A longa transcrição acima mostra não apenas o sentimento de indignação de Paulo Abel do Nascimento, mas, ao final, o cantor faz a sua “profissão de fé”: fé na sua profissão de músico e fé na Educação Musical como alternativa de educação para crianças que, nos dizeres mais recentes, encontram-se “em situação de risco social”... (risco social?) O risco social é o risco humano!

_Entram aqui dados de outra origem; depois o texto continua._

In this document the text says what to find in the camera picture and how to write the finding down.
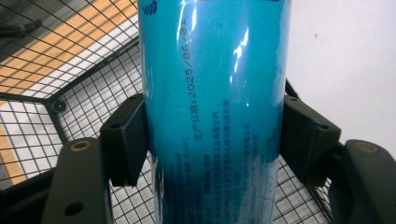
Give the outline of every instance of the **orange surface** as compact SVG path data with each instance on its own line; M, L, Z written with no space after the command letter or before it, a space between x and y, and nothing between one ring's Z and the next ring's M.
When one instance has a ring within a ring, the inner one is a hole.
M0 63L0 92L22 94L137 13L136 0L95 0ZM26 179L0 124L0 156L13 184Z

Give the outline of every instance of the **white background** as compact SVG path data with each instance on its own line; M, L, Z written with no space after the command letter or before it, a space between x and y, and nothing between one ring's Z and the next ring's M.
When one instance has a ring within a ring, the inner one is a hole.
M301 99L396 158L396 1L291 1L287 76Z

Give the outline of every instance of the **wire mesh basket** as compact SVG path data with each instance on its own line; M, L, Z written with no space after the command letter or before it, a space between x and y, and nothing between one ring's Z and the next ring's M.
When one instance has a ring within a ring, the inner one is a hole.
M142 91L136 1L0 3L0 189L56 166ZM327 189L279 160L275 223L329 223ZM115 223L154 223L149 155L136 187L110 185Z

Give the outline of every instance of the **blue bottle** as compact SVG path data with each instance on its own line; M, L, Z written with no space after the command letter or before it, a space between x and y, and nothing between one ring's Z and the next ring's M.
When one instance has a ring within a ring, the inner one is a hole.
M138 7L157 223L271 223L290 1Z

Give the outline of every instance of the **cylindrical container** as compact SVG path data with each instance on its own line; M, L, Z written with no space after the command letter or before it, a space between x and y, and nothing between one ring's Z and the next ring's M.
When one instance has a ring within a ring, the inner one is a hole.
M157 223L270 223L290 2L138 0Z

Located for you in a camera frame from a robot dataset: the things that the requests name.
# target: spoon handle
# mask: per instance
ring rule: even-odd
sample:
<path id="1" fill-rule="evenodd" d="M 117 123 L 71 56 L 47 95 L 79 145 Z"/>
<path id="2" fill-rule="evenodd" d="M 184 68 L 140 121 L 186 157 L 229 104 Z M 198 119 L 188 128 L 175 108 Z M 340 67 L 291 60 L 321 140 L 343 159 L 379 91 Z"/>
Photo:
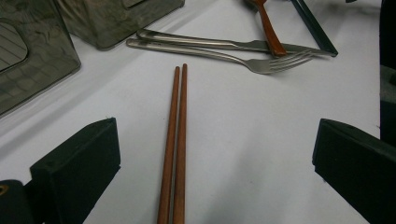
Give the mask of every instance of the spoon handle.
<path id="1" fill-rule="evenodd" d="M 286 55 L 286 50 L 283 48 L 282 44 L 276 36 L 274 28 L 270 22 L 270 19 L 265 11 L 264 4 L 260 4 L 260 1 L 256 2 L 257 9 L 259 10 L 260 17 L 262 18 L 262 27 L 264 29 L 265 35 L 267 37 L 268 47 L 271 53 L 276 57 L 282 57 Z"/>

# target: utensil
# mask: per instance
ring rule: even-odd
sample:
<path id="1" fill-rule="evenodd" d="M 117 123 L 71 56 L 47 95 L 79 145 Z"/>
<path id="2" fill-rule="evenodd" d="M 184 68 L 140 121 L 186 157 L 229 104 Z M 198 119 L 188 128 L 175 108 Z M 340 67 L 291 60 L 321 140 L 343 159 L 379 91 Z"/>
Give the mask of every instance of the utensil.
<path id="1" fill-rule="evenodd" d="M 187 124 L 187 65 L 181 72 L 180 107 L 178 112 L 178 135 L 175 171 L 175 196 L 173 223 L 184 224 L 186 195 L 186 125 Z"/>
<path id="2" fill-rule="evenodd" d="M 165 156 L 163 160 L 163 180 L 161 185 L 160 206 L 157 224 L 168 224 L 171 207 L 172 171 L 174 146 L 177 126 L 177 100 L 180 68 L 176 67 L 172 90 L 171 109 L 169 113 L 168 134 L 166 137 Z M 185 186 L 186 186 L 186 124 L 187 124 L 187 65 L 183 64 L 180 105 L 178 111 L 177 154 L 174 191 L 173 223 L 184 224 L 185 221 Z"/>
<path id="3" fill-rule="evenodd" d="M 245 0 L 246 2 L 255 6 L 260 13 L 260 17 L 262 18 L 262 28 L 264 29 L 264 34 L 267 37 L 268 47 L 271 50 L 271 53 L 276 57 L 281 57 L 286 55 L 286 50 L 282 47 L 279 39 L 276 36 L 274 28 L 270 22 L 270 18 L 267 15 L 267 12 L 264 8 L 264 3 L 267 0 Z"/>
<path id="4" fill-rule="evenodd" d="M 177 98 L 180 67 L 176 67 L 172 89 L 171 108 L 169 111 L 168 133 L 166 135 L 165 155 L 163 158 L 163 179 L 161 182 L 160 204 L 158 208 L 157 224 L 168 224 L 171 209 L 172 175 L 174 163 L 174 148 L 177 126 Z"/>
<path id="5" fill-rule="evenodd" d="M 248 68 L 250 71 L 268 75 L 276 72 L 285 71 L 295 67 L 297 65 L 306 63 L 312 60 L 312 54 L 309 50 L 304 50 L 302 52 L 288 55 L 279 59 L 271 59 L 271 60 L 258 60 L 258 59 L 250 59 L 250 60 L 242 60 L 240 58 L 234 57 L 232 55 L 218 53 L 215 51 L 204 50 L 204 49 L 195 49 L 189 47 L 182 47 L 177 45 L 170 45 L 164 43 L 157 42 L 148 42 L 145 40 L 137 40 L 137 39 L 127 39 L 126 45 L 130 48 L 135 49 L 151 49 L 157 51 L 165 51 L 165 52 L 173 52 L 173 53 L 182 53 L 182 54 L 190 54 L 196 56 L 203 56 L 207 58 L 219 59 L 232 63 L 240 63 Z"/>
<path id="6" fill-rule="evenodd" d="M 320 49 L 326 50 L 332 54 L 333 57 L 337 56 L 338 51 L 327 37 L 326 33 L 321 28 L 315 16 L 312 14 L 309 7 L 306 5 L 304 0 L 291 0 L 297 12 L 303 19 L 306 27 L 308 27 L 309 32 L 317 41 Z"/>
<path id="7" fill-rule="evenodd" d="M 184 35 L 170 35 L 170 34 L 160 33 L 147 29 L 138 30 L 136 32 L 136 35 L 139 38 L 145 40 L 170 43 L 175 45 L 202 47 L 202 48 L 211 48 L 211 49 L 236 49 L 236 50 L 270 52 L 270 50 L 268 49 L 267 42 L 262 40 L 253 40 L 245 43 L 245 42 L 236 42 L 232 40 L 218 40 L 218 39 L 190 37 Z M 297 53 L 309 49 L 312 55 L 335 56 L 328 51 L 324 51 L 320 49 L 311 49 L 308 47 L 290 45 L 290 44 L 282 44 L 282 45 L 287 53 Z"/>

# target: chopstick
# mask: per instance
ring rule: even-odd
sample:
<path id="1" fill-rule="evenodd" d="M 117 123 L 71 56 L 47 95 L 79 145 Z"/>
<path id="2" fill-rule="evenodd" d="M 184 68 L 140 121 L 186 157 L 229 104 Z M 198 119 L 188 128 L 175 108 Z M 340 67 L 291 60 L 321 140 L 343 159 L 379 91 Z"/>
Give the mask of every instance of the chopstick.
<path id="1" fill-rule="evenodd" d="M 163 179 L 157 224 L 168 224 L 171 208 L 172 171 L 177 126 L 177 98 L 180 68 L 176 67 L 172 101 L 169 113 L 168 133 L 166 137 L 165 155 L 163 160 Z M 177 133 L 176 177 L 174 191 L 173 223 L 184 224 L 185 184 L 186 184 L 186 120 L 187 120 L 187 65 L 183 64 L 180 105 Z"/>
<path id="2" fill-rule="evenodd" d="M 161 184 L 160 205 L 157 216 L 158 224 L 167 224 L 169 222 L 172 194 L 172 171 L 177 125 L 177 98 L 179 77 L 180 67 L 176 67 L 172 90 L 171 108 L 169 112 L 168 134 L 166 137 L 166 148 L 163 159 L 163 180 Z"/>
<path id="3" fill-rule="evenodd" d="M 186 121 L 187 121 L 187 65 L 181 75 L 180 107 L 178 117 L 176 176 L 174 197 L 174 224 L 184 223 L 186 186 Z"/>

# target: translucent plastic container
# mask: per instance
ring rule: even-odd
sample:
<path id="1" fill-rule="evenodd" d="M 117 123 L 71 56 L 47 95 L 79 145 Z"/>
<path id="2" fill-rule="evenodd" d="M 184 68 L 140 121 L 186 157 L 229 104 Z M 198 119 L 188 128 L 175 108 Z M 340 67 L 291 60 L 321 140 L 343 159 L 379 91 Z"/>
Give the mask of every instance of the translucent plastic container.
<path id="1" fill-rule="evenodd" d="M 56 0 L 70 34 L 110 49 L 184 0 Z"/>
<path id="2" fill-rule="evenodd" d="M 0 2 L 0 115 L 79 68 L 53 1 Z"/>

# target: silverware
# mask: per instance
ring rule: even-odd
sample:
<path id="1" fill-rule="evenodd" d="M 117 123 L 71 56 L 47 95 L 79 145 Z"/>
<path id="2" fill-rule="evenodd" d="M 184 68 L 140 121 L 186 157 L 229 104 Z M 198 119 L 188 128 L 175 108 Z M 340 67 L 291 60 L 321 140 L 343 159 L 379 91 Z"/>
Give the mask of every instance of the silverware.
<path id="1" fill-rule="evenodd" d="M 236 42 L 232 40 L 207 39 L 207 38 L 190 37 L 184 35 L 170 35 L 166 33 L 146 30 L 146 29 L 138 30 L 136 34 L 139 38 L 145 40 L 170 43 L 175 45 L 210 48 L 210 49 L 236 49 L 236 50 L 270 52 L 270 50 L 268 49 L 267 42 L 261 40 L 253 40 L 251 42 L 245 43 L 245 42 Z M 290 44 L 282 44 L 282 45 L 286 49 L 287 53 L 297 53 L 308 49 L 312 55 L 335 56 L 331 52 L 320 49 L 311 49 L 308 47 L 290 45 Z"/>
<path id="2" fill-rule="evenodd" d="M 285 71 L 302 63 L 306 63 L 312 59 L 311 57 L 312 54 L 309 50 L 304 50 L 296 54 L 291 54 L 282 58 L 272 59 L 272 60 L 257 60 L 257 59 L 242 60 L 232 55 L 218 53 L 210 50 L 195 49 L 195 48 L 182 47 L 182 46 L 164 44 L 164 43 L 148 42 L 145 40 L 138 40 L 131 38 L 127 39 L 126 45 L 130 48 L 135 48 L 135 49 L 151 49 L 157 51 L 190 54 L 196 56 L 203 56 L 207 58 L 219 59 L 232 63 L 240 63 L 244 65 L 246 68 L 248 68 L 250 71 L 262 75 L 268 75 L 276 72 Z"/>

Educar e formar músico através do fazer vivo, quase emergencial da música própria e apropriada, foi o pressuposto fundante da ópera nordestina “Moacir das sete mortes ou a vida desinfeliz de um cabra da peste”.

A formação seria para os jovens descamisados musicais que ansiavam por aprender algo que lhes era necessário, a música, mas que, diante das imposições financeiras para o custeio de estudos nessa área, tinham que “escapar” aprendendo “de ouvido” em esquinas e bares de Fortaleza.